Bush appoints Ridge, the PA governor who signed execution warrants against Mumia to head the U.S. office of "Homeland Security."
By Monica Moorehead
During his Sept. 20 remarks before Congress, President George W. Bush announced the creation of a new cabinet-level department named the Office of Homeland Security. This post was established to monitor and fight "domestic terrorism" within the U.S. borders in the wake of the Sept. 11 attacks on the World Trade Center and the Pentagon.
The Homeland Security office may sound like a logical response in light of the tragic loss of thousands of lives. But nothing could be further from the truth.
In reality, the Bush administration wants to seize the opportunity to exploit the genuine grief and fear that masses of people feel right now in order to shore up its repressive state apparatus here and worldwide. This is being done under the guise of super-patriotism--that is, xenophobia and racist chauvinism aimed against non-citizens, especially people of color.
This office will receive $11 billion in federal operating funds. One of its main goals is to consolidate overt and covert repressive organizations like the FBI, CIA, Immigration and Naturalization Service and 40 others into one agency.
Another goal is to severely restrict the civil liberties of the progressive movement--especially the right to free speech and freedom of assembly.
Another 'Gov. Death'
Bush named the current governor of Pennsylvania, Tom Ridge, to head up this new office. Bush stated that Ridge would be perfect for the job because he won the Bronze Star for military service during the Vietnam War.
Bush had at one time considered making Ridge his running mate. He withdrew Ridge's name because the more ultra-right Republicans disagreed with Ridge's limited support for abortion rights.
The progressive movement has a totally different view of Ridge. He is the governor who has signed two execution warrants against the world's most famous death-row political prisoner: Mumia Abu-Jamal.

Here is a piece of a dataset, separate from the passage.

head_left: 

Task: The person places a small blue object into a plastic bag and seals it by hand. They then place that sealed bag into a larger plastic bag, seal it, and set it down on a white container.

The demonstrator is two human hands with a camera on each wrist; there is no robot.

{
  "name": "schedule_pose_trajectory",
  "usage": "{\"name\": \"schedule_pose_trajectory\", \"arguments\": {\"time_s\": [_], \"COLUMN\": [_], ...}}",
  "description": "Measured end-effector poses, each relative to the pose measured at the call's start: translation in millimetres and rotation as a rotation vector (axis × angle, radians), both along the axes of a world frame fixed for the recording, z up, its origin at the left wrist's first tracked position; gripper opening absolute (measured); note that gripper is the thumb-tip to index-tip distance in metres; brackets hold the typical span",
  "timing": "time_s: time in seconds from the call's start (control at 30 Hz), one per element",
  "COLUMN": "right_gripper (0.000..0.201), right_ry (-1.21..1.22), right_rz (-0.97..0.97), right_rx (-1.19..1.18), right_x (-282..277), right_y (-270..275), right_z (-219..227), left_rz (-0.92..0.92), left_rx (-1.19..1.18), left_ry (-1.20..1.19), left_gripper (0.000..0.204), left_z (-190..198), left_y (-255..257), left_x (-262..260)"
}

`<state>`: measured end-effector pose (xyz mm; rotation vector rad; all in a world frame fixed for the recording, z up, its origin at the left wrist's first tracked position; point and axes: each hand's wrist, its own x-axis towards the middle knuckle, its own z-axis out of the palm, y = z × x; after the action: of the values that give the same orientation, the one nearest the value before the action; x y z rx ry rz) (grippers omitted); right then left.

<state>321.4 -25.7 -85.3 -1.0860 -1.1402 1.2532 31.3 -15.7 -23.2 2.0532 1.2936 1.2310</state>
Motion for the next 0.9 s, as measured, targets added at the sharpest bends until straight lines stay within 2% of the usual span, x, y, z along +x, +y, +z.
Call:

Less than a year after being elected governor, Ridge signed the first death warrant for Abu-Jamal on June 2, 1995. Ridge knew full well that Abu-Jamal's lawyers were filing an appeal before the State Court of Common Pleas at that time.
That warrant set the date for Abu-Jamal's execution as Aug. 17, 1995. An historic demonstration in Philadelphia of 10,000 activists on Aug. 12 forced Ridge to rescind the warrant.
Ridge again scheduled Abu-Jamal to be executed on Dec. 2, 1999. The governor was well aware when signing this death warrant that Abu-Jamal's lawyers were planning to file a writ of habeas corpus before the federal district court.
To say that Ridge is pro-death-penalty is putting it mildly. During his six years as governor, he has put his name to more than 200 death warrants.
He has a reputation for being a "law and order" governor. He has lobbied for longer prison sentences for juvenile defendants, and for the "three strikes you're out" laws. These laws automatically sentence people to life in prison with no chance of parole if they are convicted of three felonies.
Stooge for big business
The mainstream press likes to brag about Ridge coming from a working-class background. But the fact is that Ridge has become a champion of big business.
The Philadelphia Inquirer published a major article on April 27, 1997, that focused on Ridge's business connections. The Inquirer reported that in 1995 Ridge created a Governor's Club board of directors that allowed corporate sponsors within Pennsylvania to donate a minimum amount of $25,000 toward his re-election campaign.
The guaranteed amount pledged was $8.1 million. These businesses received state contracts amounting to a half-billion dollars. And those who gave the largest donations were rewarded with appointments to seats on state boards.
For example, most of the Pennsylvania State Turnpike Commission is composed of business executives who contributed to Ridge's "club." It has been well documented that this commission has a sordid history of promoting racism, sexism and homophobia.
The Inquirer article read in part: "At least 120 of the 228 club members or their businesses receive something from the state: a contract, a loan, a lease, legal work or a seat on a state board. And some are in the business of influencing government: Club members include 20 paid Harrisburg lobbyists. ...
"The club membership reads like a Who's Who in Pennsylvania Business, as befits a governor who ran as pro-business and has called for corporate tax cuts in three straight years. Many members have CEO after their name. The club is mostly male and white. It includes just a half-dozen minorities and eight women."
In 1999, Ridge established the Keystone Opportunity Zone, which handed over 37,000 acres of arable land to establish businesses that are not required to pay local or state taxes. Ridge has come under fire from environmentalist groups for putting profits before preserving the environment.